Reajuste de 10% nas polícias de SP, pacote sancionado alcança cerca de 198 mil servidores, inclui mudanças na Polícia Militar, Civil e técnico-científicos, e cronograma de promoções
O governo do estado sancionou um pacote que concede **reajuste de 10% nas polícias de SP** e altera regras de carreira das corporações.
As mudanças afetam carreiras da Polícia Militar, Polícia Civil e técnico-científicos, com impacto salarial e reorganização de quadros.
Além do aumento linear, há regras novas para progressão, exigência de qualificação e um cronograma de promoções previsto até 2028.
conforme informação divulgada pelo g1
O alcance do reajuste e o impacto nas contas públicas
O **reajuste de 10% nas polícias de SP** será aplicado de forma linear sobre os vencimentos de todas as classes e carreiras, e passa a valer a partir da publicação no Diário Oficial do Estado.
Segundo a publicação, a medida “alcança cerca de 198 mil servidores, entre ativos e inativos, com impacto estimado de R$ 1,75 bilhão nas contas públicas“.
O governo informou que, com o novo reajuste, “o aumento médio acumulado para as carreiras policiais chega a cerca de 35%, o que representa aproximadamente 21 pontos percentuais acima da inflação registrada entre 2023 e 2025, medida pelo Instituto Brasileiro de Geografia e Estatística“.
Foi ainda destacado que, “considerando o reajuste concedido em 2022, o impacto total acumulado chega a cerca de 55%“.
Principais mudanças nas carreiras, promoções e cronograma
Para a Polícia Militar, o Projeto de Lei 227/2026 atualiza regras de efetivo, reorganiza os quadros e cria critérios mais objetivos para promoções.
O texto também extingue a graduação de soldado de 2ª classe, de modo que o ingressante passa a ser aluno-soldado e, após a formação, é promovido automaticamente a soldado de 1ª classe.
A publicação informa que “A medida deve viabilizar a promoção de 10.608 soldados, com aumento médio de R$ 480 no salário bruto“.
Foi definido um cronograma para promoção de soldados com mais de cinco anos ao posto de cabo, com início em dezembro de 2026 e conclusão até dezembro de 2028.
No caso da Polícia Civil, o Projeto de Lei 228/2026 cria um novo plano de carreira com critérios mais objetivos de progressão, incluindo tempo na função, avaliação de desempenho, qualificação profissional e histórico disciplinar.
Com as novas regras, o policial poderá alcançar a classe especial, o topo da carreira, em cerca de 18 anos, desde que cumpra os requisitos, enquanto atualmente esse tempo pode ultrapassar três décadas.
O Projeto de Lei 225/2026 amplia o pagamento das Diárias Especiais por Jornada Extraordinária de Trabalho Policial Civil, a Dejec, para policiais técnico-científicos, mantendo o limite de até dez diárias extras por mês.

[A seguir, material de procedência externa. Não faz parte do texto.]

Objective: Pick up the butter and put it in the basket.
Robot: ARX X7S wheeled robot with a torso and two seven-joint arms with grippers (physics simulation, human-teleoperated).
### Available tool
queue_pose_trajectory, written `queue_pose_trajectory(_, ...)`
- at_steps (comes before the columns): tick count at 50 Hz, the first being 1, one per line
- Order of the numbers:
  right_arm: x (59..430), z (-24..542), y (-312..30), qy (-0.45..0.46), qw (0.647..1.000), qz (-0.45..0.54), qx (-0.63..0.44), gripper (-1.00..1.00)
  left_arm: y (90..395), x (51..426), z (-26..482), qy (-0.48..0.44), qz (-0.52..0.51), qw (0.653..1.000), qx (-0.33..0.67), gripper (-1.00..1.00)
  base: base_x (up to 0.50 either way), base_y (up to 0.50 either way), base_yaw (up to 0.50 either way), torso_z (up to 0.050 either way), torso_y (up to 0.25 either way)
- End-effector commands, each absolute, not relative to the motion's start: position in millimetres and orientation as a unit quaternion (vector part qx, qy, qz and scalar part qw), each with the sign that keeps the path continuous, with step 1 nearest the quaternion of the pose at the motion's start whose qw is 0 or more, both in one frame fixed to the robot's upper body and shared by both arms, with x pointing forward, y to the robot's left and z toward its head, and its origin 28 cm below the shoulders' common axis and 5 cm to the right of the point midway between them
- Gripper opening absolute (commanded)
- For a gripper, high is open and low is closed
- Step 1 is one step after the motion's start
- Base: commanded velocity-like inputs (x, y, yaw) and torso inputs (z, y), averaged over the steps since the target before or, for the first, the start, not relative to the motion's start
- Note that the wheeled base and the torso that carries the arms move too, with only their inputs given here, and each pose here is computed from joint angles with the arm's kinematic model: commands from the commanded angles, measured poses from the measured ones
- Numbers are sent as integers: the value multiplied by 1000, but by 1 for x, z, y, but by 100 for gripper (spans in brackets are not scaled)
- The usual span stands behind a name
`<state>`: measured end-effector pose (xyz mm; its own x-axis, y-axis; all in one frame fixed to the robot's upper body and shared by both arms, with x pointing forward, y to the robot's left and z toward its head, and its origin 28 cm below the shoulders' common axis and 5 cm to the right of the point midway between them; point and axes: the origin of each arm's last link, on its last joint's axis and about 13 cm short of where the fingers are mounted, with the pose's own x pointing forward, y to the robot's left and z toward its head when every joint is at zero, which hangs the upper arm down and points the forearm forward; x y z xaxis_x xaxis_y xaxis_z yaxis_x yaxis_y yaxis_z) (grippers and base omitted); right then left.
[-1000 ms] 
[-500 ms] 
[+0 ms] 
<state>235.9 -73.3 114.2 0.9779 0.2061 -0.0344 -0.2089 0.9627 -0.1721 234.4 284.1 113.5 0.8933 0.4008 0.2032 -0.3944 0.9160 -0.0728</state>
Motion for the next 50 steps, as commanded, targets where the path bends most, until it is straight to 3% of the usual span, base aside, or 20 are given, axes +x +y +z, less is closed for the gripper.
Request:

Criticas de entidades e pontos de atenção
Apesar do avanço, especialistas e entidades criticaram pontos do PL 227/2026 e do pacote como um todo.
Em parecer, “a Comissão de Segurança Pública da OAB-SP afirma que o projeto apresenta omissões e inconsistências que podem comprometer a eficiência da corporação e ampliar desigualdades internas, especialmente ao não garantir perspectivas de progressão para a maior parte dos policiais da base“.
A OAB-SP também apontou que a proposta amplia a margem de decisão do Executivo na definição da distribuição de cargos e promoções, o que, segundo o parecer, pode abrir espaço para interferências político-partidárias.
A organização Justa afirmou que o projeto pode aumentar a politização da PM e aprofundar a desigualdade entre praças e oficiais, e que “a proposta amplia o número de coronéis sem crescimento proporcional do efetivo responsável pelo policiamento nas ruas e pode dificultar a progressão na carreira de parte dos agentes“.
Representantes das categorias também criticaram a tramitação em regime de urgência, que acelerou a aprovação, e a falta, segundo eles, de diálogo mais amplo sobre as regras e critérios.
O que vem a seguir e riscos para implementação
As mudanças passam a vigorar com a publicação das leis, e o cronograma de promoções terá etapas definidas pelo Executivo e pelas respectivas corporações.
Especialistas recomendam monitoramento da execução orçamentária, transparência nos critérios de promoção, e políticas de saúde mental, itens apontados como ausentes por parte dos críticos do pacote.
O tema do **reajuste de 10% nas polícias de SP** deve continuar no debate público, entre impacto fiscal, ganhos salariais e questionamentos sobre a condução das reformas nas carreiras.